# (Co)isotropic triples and poset representations

**Authors:** Christian Herrmann, Jonathan Lorand, Alan Weinstein

arXiv: 1906.04882 · 2019-06-13

## TL;DR

This paper classifies indecomposable triples of (co)isotropic subspaces in symplectic vector spaces using poset representation theory, revealing split and non-split structures and developing a versatile symplectic poset framework.

## Contribution

It introduces a classification of indecomposable (co)isotropic triples via poset representations and develops the framework of symplectic poset representations applicable to symplectic linear algebra.

## Key findings

- Classification of indecomposable (co)isotropic triples into split and non-split types
- Development of symplectic poset representation theory
- Application to linear Hamiltonian vector fields

## Abstract

We study triples of coisotropic or isotropic subspaces in symplectic vector spaces; in particular, we classify indecomposable structures of this kind. The classification depends on the ground field, which we only assume to be perfect and not of characteristic 2. Our work uses the theory of representations of partially ordered sets with (order reversing) involution; for (co)isotropic triples, the relevant poset is "$2 + 2 + 2$" consisting of three independent ordered pairs, with the involution exchanging the members of each pair. A key feature of the classification is that any indecomposable (co)isotropic triple is either "split" or "non-split". The latter is the case when the poset representation underlying an indecomposable (co)isotropic triple is itself indecomposable.
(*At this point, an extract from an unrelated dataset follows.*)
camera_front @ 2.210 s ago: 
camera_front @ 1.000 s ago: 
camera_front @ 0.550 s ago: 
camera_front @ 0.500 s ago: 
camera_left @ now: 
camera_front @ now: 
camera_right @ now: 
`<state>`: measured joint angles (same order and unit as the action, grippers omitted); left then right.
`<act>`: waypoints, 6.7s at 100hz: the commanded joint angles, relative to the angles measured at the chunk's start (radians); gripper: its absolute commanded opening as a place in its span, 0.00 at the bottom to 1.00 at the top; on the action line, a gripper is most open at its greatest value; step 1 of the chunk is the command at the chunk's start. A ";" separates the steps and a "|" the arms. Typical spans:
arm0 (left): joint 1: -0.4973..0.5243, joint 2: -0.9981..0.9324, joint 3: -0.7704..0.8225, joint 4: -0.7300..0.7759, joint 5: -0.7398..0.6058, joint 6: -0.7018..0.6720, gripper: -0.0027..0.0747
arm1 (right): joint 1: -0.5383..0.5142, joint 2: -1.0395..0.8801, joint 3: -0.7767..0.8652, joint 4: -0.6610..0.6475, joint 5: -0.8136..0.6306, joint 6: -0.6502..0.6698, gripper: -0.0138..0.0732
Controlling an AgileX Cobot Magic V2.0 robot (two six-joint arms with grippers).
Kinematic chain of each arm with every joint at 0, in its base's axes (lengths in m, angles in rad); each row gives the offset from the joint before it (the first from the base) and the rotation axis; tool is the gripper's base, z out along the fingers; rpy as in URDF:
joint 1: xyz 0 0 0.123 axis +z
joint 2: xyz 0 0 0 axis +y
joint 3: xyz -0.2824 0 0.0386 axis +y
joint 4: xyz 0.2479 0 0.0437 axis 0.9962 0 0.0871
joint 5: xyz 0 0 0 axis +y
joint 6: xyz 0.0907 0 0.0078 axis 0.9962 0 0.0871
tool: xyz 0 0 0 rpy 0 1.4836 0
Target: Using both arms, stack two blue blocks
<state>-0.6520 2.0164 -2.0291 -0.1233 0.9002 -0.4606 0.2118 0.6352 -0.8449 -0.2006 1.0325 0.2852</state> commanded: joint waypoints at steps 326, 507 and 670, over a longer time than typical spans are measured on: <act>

Otherwise, in the "split" case, the underlying representation is decomposable and necessarily the direct sum of a dual pair of indecomposable poset representations; the (co)isotropic triple is a "symplectification". In the course of the paper we develop the framework of "symplectic poset representations", which can be applied to a range of problems of symplectic linear algebra. The classification of linear Hamiltonian vector fields, up to conjugation, is an example; we briefly explain the connection between these and (co)isotropic triples. The framework lends itself equally well to studying poset representations on spaces carrying a non-degenerate symmetric bilinear form; we mainly keep our focus, however, on the symplectic side.